> [Work request]:
Every line of the data below should be retyped exactly, with no images carried over.

= Beginning of Section =

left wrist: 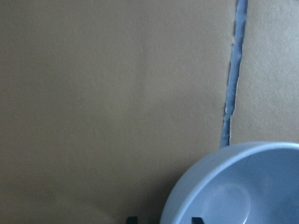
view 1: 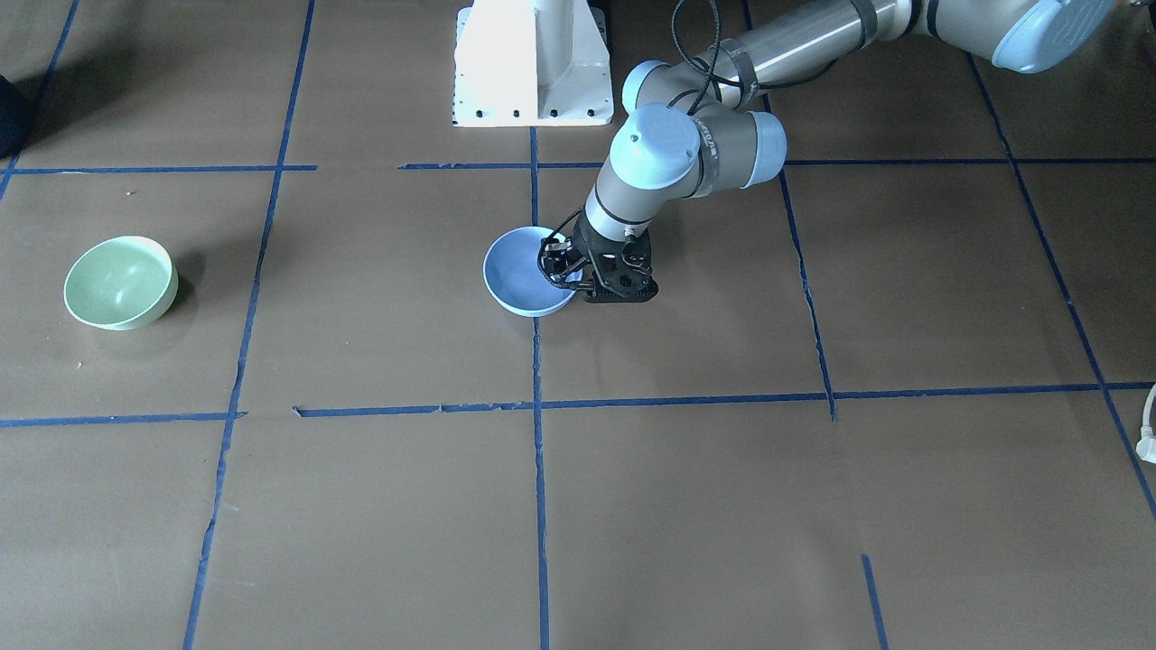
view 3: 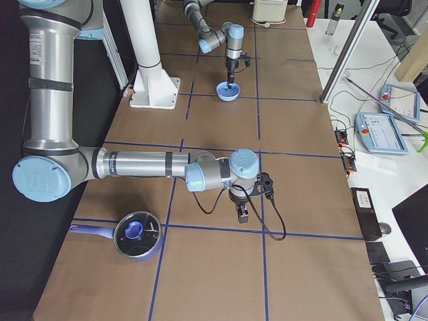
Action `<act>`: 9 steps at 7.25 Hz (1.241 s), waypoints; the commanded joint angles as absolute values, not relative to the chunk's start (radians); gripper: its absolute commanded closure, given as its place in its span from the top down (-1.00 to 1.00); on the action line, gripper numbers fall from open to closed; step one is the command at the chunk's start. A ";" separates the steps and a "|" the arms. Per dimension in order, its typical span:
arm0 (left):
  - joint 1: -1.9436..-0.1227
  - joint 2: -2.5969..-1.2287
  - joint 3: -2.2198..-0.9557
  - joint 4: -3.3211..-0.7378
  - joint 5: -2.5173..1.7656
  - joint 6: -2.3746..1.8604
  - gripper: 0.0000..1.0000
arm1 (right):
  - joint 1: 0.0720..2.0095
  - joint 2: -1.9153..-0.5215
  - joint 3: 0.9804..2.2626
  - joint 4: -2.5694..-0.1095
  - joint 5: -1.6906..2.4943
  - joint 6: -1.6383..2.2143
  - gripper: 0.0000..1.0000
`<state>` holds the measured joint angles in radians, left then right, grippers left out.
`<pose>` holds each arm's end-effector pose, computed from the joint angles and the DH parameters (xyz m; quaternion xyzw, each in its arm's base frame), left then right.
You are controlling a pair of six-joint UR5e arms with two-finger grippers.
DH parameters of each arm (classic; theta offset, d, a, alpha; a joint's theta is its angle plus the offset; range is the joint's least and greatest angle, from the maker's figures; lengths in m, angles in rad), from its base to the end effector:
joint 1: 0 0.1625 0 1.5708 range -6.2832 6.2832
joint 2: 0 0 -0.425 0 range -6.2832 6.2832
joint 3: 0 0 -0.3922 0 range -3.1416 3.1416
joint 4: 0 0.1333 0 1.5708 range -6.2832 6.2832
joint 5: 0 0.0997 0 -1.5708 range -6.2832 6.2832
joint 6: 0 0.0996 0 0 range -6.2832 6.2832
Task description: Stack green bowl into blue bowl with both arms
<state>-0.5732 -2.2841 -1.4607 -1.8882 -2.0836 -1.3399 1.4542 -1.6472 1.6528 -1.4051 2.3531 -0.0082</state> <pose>0.5680 -0.4671 0.2346 -0.0409 0.4843 -0.0366 0.8732 0.0080 -0.4742 0.6367 0.0584 -0.3836 -0.0900 0.9173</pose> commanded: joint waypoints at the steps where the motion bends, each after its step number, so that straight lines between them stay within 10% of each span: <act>1: -0.694 -2.257 -1.559 -1.706 -2.175 -1.208 1.00 | 1.454 -1.646 1.654 -1.405 2.356 -0.008 1.00; 4: -0.971 -2.029 -1.847 -1.315 -2.192 -0.566 1.00 | 1.450 -1.638 1.666 -1.401 2.388 0.082 1.00; 9: -1.542 -1.610 -1.691 -1.312 -2.342 0.291 1.00 | 1.320 -1.609 1.818 -1.396 2.375 0.425 1.00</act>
<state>-1.4299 -1.6980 -1.7431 -1.3066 -2.2994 0.1414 1.3577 -1.6113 1.8074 -1.3985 2.3880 0.3674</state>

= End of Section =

> [Solution below]:
left wrist: 
view 1: 
view 3: 
Action `<act>`: 9 steps at 7.25 Hz (1.241 s), waypoints; the commanded joint angles as absolute values, not relative to the chunk's start (radians); gripper: its absolute commanded closure, given as its place in its span from the top down (-1.00 to 1.00); on the action line, gripper numbers fall from open to closed; step one is the command at the chunk's start. A ";" separates the steps and a "|" the arms. Per dimension in order, its typical span:
arm0 (left):
  - joint 1: -1.9436..-0.1227
  - joint 2: -2.5969..-1.2287
  - joint 3: -2.2198..-0.9557
  - joint 4: -3.3211..-0.7378
  - joint 5: -2.5173..1.7656
  - joint 6: -2.3746..1.8604
  - gripper: 0.0000..1.0000
arm1 (right):
  - joint 1: 0.0720..2.0095
  - joint 2: -1.9153..-0.5215
  - joint 3: 0.9804..2.2626
  - joint 4: -2.5694..-0.1095
  - joint 5: -1.6906..2.4943
  - joint 6: -1.6383..2.2143
  - gripper: 0.0000..1.0000
`<state>` holds the measured joint angles in radians, left then right, grippers left out.
`<pose>` holds each arm's end-effector pose, computed from the joint angles and the DH parameters (xyz m; quaternion xyzw, each in its arm's base frame), left then right.
You are controlling a pair of six-joint UR5e arms with two-finger grippers.
DH parameters of each arm (classic; theta offset, d, a, alpha; a joint's theta is its angle plus the offset; range is the joint's least and greatest angle, from the maker's figures; lengths in m, angles in rad), from its base to the end effector:
joint 1: 0 0.1625 0 1.5708 range -6.2832 6.2832
joint 2: 0 0 -0.425 0 range -6.2832 6.2832
joint 3: 0 0 -0.3922 0 range -3.1416 3.1416
joint 4: 0 0.1333 0 1.5708 range -6.2832 6.2832
joint 5: 0 0.0997 0 -1.5708 range -6.2832 6.2832
joint 6: 0 0.0996 0 0 range -6.2832 6.2832
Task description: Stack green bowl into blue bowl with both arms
<state>-0.5732 -2.2841 -1.4607 -1.8882 -2.0836 -1.3399 1.4542 -1.6472 1.6528 -1.4051 2.3531 -0.0082</state> <pose>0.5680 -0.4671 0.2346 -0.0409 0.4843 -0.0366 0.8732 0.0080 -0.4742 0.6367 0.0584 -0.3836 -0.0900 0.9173</pose> commanded: joint waypoints at the steps where the motion bends, each after its step number, so that straight lines between them stay within 10% of each span: <act>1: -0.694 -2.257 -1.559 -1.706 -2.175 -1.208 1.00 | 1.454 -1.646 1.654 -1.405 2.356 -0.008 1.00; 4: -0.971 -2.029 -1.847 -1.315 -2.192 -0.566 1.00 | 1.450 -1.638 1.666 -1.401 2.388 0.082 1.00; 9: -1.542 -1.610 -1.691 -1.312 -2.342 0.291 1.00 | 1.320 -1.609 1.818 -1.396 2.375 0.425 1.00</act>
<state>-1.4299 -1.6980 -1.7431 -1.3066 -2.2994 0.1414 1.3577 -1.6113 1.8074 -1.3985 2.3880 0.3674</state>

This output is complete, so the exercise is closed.